Thursday, March 21, 2019
Hardys Tess of the dUrbervilles - Existentialist Failure to Create an
Tess of the dUrbervilles - Existentialist Failure to pull in and Preserve Meaning When wilt thou awake, O Mother, wake and take heed As one who, held in trance, has laboured long By inactive rote and prepossession strong The coils that thou hast wrought unwittingly Wherein shit place, unrealized by thee, Fair growths, foul cankers, right enmeshed with wrong, conflicting orchestras of victim-shriek and song, And curious blends of ache and ecstasy? (Hardy, The Sleep-Worker) Inherent in the ruthless fortify of society, there paradoxically lies a growing moral deterioration. In Tess of the dUrbervilles, doubting Thomas Hardy faithfully presents Tess as a paragon of virtue, utilizing her as an dick of criticism against a society too debauched to sustain the origination of its finest individuals (Wickens 104).

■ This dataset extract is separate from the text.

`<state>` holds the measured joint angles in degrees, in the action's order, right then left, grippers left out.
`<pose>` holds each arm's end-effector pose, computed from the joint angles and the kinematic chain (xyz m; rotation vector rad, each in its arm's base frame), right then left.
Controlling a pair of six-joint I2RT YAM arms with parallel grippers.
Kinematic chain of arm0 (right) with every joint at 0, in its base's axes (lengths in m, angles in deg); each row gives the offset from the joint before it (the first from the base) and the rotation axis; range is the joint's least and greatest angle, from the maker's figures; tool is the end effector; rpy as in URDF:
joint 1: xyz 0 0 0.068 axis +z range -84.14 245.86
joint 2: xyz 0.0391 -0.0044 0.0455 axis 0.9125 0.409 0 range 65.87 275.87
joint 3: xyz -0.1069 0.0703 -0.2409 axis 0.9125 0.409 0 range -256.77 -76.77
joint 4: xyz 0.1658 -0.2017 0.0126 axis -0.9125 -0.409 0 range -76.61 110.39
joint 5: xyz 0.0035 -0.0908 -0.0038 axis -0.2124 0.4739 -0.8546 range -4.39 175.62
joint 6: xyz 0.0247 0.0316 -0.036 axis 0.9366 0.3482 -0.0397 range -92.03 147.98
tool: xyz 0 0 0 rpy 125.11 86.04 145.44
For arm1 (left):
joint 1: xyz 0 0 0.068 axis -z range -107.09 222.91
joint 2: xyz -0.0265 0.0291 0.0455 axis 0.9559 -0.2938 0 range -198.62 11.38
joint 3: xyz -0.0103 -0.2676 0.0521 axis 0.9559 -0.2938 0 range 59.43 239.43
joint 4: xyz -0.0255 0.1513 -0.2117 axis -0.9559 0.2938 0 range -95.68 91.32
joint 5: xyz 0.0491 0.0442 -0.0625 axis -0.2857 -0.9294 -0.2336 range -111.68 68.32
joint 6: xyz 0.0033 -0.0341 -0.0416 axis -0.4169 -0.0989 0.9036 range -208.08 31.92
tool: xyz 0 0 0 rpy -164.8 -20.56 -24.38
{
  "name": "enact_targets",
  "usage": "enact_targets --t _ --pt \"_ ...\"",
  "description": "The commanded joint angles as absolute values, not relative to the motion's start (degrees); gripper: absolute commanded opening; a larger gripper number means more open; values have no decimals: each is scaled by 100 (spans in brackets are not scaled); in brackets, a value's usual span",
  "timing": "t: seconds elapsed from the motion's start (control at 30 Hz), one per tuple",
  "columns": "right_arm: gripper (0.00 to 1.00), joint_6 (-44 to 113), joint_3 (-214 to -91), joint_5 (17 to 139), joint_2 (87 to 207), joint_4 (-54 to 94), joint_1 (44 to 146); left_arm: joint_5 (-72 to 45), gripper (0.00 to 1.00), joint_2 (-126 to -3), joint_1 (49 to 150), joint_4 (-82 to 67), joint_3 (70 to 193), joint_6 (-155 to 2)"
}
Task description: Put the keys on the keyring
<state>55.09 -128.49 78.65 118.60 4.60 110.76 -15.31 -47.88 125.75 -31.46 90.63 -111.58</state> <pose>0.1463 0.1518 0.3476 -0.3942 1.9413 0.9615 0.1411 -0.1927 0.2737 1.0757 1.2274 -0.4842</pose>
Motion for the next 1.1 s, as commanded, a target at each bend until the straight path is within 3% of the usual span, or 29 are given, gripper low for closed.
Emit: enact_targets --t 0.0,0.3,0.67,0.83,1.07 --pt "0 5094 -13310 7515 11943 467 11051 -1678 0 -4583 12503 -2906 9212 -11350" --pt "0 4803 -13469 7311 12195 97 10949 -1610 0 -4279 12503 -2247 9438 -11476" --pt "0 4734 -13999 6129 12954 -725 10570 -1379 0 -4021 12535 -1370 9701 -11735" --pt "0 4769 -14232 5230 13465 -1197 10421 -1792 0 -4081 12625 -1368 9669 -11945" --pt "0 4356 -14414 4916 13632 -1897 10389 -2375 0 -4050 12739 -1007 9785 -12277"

Unwilling to compromise her strict adherence to personal morals, Tess suffers immensely her supreme inability to exist on this blighted (21) star exposes the reg ression of a hypocritically sanctimonious society, whose degraded values catalyze her destruction. Innocently unmindful(predicate) of cruel Natures law, (115) Tess is violated by the response which her sexuality arouses in Alec. Yet, although it is genius which induces Tess to lose her virginity, it is society which renders this loss a sin. Tesss change from a untarnished vessel of emotion untinctured by experience (8) to one stained by a corporeal blight (98) elicits a severe social condemnation. Ironically, in its attempt to deny the natural instincts of mankind, social selection takes on the sign ethical absence of natural selection, ensuring that the social relations among people will... ...Hardy, The dark Thrush) Works Cited Beer, Gillian. Finding a Scale for the Human. Tess of the dUrbervilles. Ed. Scott Elledge. in the buff York W. W. Norton & Company, Inc., 1991. Hardy, Thomas. Tess of the dUrbervilles. Ed. Scott Elledge. New York W. W. Norton & Compan y, Inc., 1991. Hardy, Thomas. The Sleep-Worker. Tess of the dUrbervilles. Ed. Scott Elledge. New York W. W. Norton & Company, Inc., 1991. Hazen, James. The Tragedy of Tess Durbeyfield. Howe, Irving. At the Center of Hardys Achievement. Tess of the dUrbervilles. Ed. Scott Elledge. New York W. W. Norton & Company, Inc., 1991. Hyman, Virginia R. The Evolution of Tess. Ethical Perspectives in the Novels of Thomas Hardy. Wickens, G. Glen. Hardy and the Mythographers The Myth of Demeter and Persephone in Tess of the dUrbervilles.